This weekend, I experienced the single scariest thing that has ever happened to me. I write about this, not for attention, but for the clarity and understanding I hope it will one day provide.
James and I started having "date night," either on Friday or Saturday. It's a night when we can spend time, just us, to relax and enjoy each other's company. I've made big strides in my life in the last six weeks (more on that later), and this has been instrumental in my life changes.
This week, we decided to check out Steele, an Asian/sushi place in the Plaza Midtown condo complex off West Peachtree. We LOVE sushi, so it seemed perfect.
As we prepared to leave the condo, I started seeing spots, like I'd looked at the light in the mirror too long. No big deal.
By the time we arrived at Steele, less than 1.5 miles away, I'd lost my peripheral vision.
After we sat down, within 10 minutes, I couldn't feel my right hand, save the sporadic tingle.
In 10 more minutes, my hand was fine.
In 10 additional minutes, I couldn't feel the lower right half of my face.
In 10 more minutes, I was fine.
Soon after we'd sat down, I started getting a little spacey. I couldn't remember little details about our upcoming Vegas vacation. No big deal, though, as we've never been and I don't know much about the city.
As James' and my conversation progressed, it became apparent that something was wrong. I could not remember common information -- the name of the Hoover Dam, the Bellagio, gondola rides and the Venetian.
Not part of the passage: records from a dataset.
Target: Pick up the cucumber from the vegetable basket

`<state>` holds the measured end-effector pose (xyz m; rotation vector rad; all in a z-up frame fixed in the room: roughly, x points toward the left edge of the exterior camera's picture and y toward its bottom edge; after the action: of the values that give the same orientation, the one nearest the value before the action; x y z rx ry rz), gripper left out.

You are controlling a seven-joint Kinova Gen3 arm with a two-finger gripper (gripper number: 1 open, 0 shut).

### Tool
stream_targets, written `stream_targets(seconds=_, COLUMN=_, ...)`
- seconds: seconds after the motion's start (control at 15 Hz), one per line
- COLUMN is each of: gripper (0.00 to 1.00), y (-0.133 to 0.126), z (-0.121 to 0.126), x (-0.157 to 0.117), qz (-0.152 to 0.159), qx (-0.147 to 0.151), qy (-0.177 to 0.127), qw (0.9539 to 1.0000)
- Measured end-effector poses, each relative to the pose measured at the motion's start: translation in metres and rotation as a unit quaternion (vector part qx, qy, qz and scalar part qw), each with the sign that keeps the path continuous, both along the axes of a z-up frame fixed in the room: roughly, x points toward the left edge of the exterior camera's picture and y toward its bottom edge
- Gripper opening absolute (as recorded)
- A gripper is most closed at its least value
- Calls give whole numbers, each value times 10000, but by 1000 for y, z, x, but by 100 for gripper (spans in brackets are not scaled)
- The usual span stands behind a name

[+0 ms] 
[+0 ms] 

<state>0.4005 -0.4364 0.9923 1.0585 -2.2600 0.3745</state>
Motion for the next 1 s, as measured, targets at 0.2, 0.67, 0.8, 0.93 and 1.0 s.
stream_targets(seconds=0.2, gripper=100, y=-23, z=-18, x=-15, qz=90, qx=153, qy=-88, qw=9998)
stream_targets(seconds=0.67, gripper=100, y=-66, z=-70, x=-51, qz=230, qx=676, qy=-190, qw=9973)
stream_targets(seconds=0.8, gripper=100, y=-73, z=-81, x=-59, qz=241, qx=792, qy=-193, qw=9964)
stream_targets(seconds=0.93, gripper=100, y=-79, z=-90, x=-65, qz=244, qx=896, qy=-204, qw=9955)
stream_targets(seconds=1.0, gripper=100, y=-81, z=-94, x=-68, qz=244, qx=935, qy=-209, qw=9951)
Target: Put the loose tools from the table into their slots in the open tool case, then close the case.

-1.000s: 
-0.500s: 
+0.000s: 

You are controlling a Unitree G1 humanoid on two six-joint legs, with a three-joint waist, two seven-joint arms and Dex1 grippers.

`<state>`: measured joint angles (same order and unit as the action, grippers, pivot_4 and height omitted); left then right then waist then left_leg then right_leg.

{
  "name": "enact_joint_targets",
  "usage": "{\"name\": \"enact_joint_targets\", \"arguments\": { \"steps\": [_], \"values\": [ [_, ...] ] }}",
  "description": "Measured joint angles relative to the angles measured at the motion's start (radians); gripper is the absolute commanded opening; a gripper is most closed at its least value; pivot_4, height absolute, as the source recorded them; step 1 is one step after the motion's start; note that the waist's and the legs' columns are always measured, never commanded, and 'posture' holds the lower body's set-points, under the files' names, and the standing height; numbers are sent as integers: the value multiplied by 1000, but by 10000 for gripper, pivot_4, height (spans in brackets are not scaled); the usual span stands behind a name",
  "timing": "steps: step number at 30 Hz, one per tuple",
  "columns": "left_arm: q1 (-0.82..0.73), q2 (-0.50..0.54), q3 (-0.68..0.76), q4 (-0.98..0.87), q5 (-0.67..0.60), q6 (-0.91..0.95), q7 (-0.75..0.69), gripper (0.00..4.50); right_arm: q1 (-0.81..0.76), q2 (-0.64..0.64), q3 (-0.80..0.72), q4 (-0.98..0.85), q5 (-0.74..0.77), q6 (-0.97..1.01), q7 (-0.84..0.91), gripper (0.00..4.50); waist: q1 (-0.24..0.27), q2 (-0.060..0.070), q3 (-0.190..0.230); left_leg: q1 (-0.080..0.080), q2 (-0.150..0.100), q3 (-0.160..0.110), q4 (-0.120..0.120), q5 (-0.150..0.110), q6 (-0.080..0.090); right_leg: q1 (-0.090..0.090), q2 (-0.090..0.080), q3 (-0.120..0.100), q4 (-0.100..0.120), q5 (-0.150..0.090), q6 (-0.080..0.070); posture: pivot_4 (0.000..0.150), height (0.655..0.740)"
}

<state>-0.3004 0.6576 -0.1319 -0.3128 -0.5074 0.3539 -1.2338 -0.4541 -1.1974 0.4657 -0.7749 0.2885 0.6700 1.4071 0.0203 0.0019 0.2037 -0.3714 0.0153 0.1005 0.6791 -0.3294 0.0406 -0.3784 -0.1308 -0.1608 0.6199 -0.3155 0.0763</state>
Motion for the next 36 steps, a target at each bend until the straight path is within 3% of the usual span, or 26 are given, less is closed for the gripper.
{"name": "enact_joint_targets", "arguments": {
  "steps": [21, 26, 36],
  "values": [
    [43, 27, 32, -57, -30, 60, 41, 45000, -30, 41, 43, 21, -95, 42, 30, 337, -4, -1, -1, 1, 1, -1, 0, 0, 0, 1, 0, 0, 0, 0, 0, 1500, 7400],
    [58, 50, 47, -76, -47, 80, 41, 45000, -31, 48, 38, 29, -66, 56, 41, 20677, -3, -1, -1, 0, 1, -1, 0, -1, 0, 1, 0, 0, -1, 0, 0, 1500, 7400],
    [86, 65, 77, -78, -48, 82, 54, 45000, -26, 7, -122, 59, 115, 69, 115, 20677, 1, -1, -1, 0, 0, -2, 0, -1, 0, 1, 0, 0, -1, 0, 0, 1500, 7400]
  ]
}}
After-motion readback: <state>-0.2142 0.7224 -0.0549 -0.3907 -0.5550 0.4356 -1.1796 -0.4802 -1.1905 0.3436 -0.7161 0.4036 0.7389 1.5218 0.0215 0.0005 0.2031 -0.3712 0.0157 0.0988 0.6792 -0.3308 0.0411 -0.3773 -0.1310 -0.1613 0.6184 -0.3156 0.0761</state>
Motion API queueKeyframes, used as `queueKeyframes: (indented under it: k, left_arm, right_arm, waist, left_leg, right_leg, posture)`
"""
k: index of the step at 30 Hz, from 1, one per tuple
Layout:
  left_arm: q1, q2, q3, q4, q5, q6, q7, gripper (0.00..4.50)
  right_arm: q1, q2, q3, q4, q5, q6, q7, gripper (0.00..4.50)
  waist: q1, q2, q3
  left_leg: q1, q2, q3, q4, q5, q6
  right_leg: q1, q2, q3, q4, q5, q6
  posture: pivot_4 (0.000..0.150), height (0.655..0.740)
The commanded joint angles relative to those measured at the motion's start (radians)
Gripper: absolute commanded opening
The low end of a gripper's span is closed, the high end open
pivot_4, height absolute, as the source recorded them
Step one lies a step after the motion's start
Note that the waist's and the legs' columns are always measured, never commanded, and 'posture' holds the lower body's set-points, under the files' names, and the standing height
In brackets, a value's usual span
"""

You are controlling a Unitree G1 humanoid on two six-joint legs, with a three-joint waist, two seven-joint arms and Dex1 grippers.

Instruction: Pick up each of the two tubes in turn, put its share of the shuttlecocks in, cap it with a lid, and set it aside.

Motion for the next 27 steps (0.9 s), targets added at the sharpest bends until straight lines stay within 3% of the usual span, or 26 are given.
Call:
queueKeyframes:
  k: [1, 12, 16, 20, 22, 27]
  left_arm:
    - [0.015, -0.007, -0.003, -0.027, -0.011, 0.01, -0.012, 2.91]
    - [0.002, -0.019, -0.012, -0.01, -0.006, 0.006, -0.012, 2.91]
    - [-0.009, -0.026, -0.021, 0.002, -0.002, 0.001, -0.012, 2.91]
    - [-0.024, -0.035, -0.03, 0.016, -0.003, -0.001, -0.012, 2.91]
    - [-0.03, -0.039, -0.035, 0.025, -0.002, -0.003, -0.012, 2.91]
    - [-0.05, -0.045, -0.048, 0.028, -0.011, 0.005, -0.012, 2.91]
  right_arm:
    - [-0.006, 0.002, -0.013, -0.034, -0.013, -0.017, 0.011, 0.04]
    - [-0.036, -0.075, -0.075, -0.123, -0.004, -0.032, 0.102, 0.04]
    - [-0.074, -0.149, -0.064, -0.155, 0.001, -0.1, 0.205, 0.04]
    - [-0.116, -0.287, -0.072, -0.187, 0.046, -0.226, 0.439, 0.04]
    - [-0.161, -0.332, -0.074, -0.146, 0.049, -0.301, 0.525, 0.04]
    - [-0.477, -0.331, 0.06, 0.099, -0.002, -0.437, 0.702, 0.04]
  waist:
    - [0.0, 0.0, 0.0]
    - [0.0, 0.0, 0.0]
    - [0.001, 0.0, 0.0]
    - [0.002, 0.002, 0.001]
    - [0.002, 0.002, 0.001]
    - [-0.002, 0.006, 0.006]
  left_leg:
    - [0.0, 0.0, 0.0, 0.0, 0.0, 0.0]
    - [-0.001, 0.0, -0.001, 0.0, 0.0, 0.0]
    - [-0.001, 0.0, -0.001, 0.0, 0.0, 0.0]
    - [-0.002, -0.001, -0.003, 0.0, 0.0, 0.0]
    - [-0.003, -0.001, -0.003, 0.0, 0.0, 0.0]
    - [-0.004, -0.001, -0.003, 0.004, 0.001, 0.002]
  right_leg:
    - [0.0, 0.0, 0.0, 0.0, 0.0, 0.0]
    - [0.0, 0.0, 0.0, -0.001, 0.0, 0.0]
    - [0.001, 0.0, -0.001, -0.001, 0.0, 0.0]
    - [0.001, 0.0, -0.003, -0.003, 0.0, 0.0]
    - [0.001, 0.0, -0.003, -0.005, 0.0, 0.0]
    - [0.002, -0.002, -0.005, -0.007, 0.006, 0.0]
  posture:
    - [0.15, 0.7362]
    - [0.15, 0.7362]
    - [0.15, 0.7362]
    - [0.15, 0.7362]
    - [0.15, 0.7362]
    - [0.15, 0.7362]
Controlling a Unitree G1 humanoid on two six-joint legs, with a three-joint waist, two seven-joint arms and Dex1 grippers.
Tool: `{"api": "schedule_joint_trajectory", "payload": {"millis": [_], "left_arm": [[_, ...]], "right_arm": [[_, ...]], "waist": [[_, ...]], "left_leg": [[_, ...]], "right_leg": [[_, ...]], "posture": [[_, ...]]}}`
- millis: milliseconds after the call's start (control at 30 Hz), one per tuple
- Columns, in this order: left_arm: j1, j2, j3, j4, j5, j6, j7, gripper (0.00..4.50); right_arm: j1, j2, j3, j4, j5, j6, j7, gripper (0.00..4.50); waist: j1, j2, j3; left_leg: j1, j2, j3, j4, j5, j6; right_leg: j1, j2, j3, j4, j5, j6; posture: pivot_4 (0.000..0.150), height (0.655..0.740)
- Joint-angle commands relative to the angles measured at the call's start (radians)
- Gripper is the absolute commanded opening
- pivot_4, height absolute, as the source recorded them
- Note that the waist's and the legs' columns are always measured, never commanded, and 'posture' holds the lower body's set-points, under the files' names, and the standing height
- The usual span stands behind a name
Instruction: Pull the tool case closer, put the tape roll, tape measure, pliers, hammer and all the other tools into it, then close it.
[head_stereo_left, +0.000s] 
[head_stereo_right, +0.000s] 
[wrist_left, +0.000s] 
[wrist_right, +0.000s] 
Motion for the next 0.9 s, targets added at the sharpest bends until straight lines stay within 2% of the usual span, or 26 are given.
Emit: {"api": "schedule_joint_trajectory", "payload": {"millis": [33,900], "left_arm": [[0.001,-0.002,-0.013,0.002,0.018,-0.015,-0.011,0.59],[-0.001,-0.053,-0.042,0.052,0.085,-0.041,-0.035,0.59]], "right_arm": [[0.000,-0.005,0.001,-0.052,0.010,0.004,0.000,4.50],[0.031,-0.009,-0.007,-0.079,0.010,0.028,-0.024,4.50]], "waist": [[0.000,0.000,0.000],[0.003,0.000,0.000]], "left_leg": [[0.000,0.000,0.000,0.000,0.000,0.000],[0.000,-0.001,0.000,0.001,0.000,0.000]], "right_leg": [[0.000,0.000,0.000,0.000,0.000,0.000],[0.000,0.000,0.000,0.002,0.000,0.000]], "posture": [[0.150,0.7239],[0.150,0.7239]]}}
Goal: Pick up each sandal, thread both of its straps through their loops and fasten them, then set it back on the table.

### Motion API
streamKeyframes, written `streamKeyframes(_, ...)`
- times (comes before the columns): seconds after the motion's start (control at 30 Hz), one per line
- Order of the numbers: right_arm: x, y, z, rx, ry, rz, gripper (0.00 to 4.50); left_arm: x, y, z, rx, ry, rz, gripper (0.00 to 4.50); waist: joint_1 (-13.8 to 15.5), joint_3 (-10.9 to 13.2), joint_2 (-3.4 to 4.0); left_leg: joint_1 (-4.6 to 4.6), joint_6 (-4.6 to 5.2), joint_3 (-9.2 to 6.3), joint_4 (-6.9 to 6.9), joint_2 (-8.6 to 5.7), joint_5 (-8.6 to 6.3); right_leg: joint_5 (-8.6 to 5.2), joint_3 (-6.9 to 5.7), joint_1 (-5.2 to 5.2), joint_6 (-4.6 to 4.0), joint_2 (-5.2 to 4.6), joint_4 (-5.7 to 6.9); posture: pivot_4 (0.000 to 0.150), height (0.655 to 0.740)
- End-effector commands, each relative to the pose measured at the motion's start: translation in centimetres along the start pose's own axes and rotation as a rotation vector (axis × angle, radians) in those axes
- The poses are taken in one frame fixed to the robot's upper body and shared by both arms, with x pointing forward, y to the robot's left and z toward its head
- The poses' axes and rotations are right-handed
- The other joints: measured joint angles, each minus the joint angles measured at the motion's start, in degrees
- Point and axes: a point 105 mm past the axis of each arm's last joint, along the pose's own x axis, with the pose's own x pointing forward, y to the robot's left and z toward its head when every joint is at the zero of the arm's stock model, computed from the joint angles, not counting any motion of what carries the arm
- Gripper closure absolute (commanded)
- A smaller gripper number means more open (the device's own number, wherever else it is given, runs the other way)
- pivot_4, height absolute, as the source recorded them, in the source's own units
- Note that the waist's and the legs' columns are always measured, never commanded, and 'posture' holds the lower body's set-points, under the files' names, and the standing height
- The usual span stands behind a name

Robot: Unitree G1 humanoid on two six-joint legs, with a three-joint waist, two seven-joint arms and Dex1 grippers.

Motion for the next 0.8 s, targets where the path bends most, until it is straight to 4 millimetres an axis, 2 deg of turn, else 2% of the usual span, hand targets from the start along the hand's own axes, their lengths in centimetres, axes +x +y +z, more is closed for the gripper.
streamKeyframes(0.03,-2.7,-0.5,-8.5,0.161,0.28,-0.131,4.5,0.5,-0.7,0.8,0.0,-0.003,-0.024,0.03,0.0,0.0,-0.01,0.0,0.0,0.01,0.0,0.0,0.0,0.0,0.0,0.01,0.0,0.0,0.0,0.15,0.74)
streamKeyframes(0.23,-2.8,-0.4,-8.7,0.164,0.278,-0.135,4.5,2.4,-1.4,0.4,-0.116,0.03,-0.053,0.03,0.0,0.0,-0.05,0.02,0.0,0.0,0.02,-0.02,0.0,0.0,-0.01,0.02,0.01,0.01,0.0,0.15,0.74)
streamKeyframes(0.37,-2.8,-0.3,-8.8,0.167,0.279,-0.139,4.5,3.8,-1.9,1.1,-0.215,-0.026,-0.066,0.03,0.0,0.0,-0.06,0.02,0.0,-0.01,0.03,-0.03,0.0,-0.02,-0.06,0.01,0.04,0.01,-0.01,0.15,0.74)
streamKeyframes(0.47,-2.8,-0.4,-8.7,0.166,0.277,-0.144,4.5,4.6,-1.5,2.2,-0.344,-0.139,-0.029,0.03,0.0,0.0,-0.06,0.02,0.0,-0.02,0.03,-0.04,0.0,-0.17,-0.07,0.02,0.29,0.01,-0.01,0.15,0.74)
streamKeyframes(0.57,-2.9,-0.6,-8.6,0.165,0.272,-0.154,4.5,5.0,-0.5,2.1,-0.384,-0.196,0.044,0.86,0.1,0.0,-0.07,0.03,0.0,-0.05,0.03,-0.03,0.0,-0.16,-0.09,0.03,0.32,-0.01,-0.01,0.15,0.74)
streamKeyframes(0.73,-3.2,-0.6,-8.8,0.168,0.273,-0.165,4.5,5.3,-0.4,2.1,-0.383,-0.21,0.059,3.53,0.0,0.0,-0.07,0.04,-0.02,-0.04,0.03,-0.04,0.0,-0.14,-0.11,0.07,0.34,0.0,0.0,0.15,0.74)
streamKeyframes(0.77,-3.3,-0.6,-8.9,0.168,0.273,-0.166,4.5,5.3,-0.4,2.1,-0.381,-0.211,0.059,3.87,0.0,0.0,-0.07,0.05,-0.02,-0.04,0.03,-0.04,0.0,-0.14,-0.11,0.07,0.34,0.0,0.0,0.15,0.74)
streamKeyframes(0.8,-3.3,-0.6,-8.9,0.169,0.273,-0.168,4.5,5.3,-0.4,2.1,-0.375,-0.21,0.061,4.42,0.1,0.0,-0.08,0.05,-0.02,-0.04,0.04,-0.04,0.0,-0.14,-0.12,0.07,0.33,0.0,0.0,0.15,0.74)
One of my favorite artists is Dale Chihuly, and while I can tell you most anything about his career, I couldn't remember his name. I couldn’t' tell you the name of our friend who lives with us, the name of one of my best friend's fiancées nor write the name of the street on which I live.
When it became clear that something was awry, we decided to go to the ER. However, by the time we arrived at the car -- I was fine. I knew all I had not known a mere 10 minutes prior. Even more, I knew the surprise at my prior condition; I knew something had been wrong, and I could explain that I had been conscious of it the entire time, despite my inability to articulate even the most simple point.
I went to the doctor on Monday – he could find nothing wrong, but could only suggest what I feared, the worst – possible stroke, inappropriate stress, aneurysm, brain spasm – all things that a 24-year-old should never experience. All things that my young husband and parents should not have to experience.
Yet here we all are, experiencing the unexperiencable… and for the first time, I feel like I can legitimately ask – why me?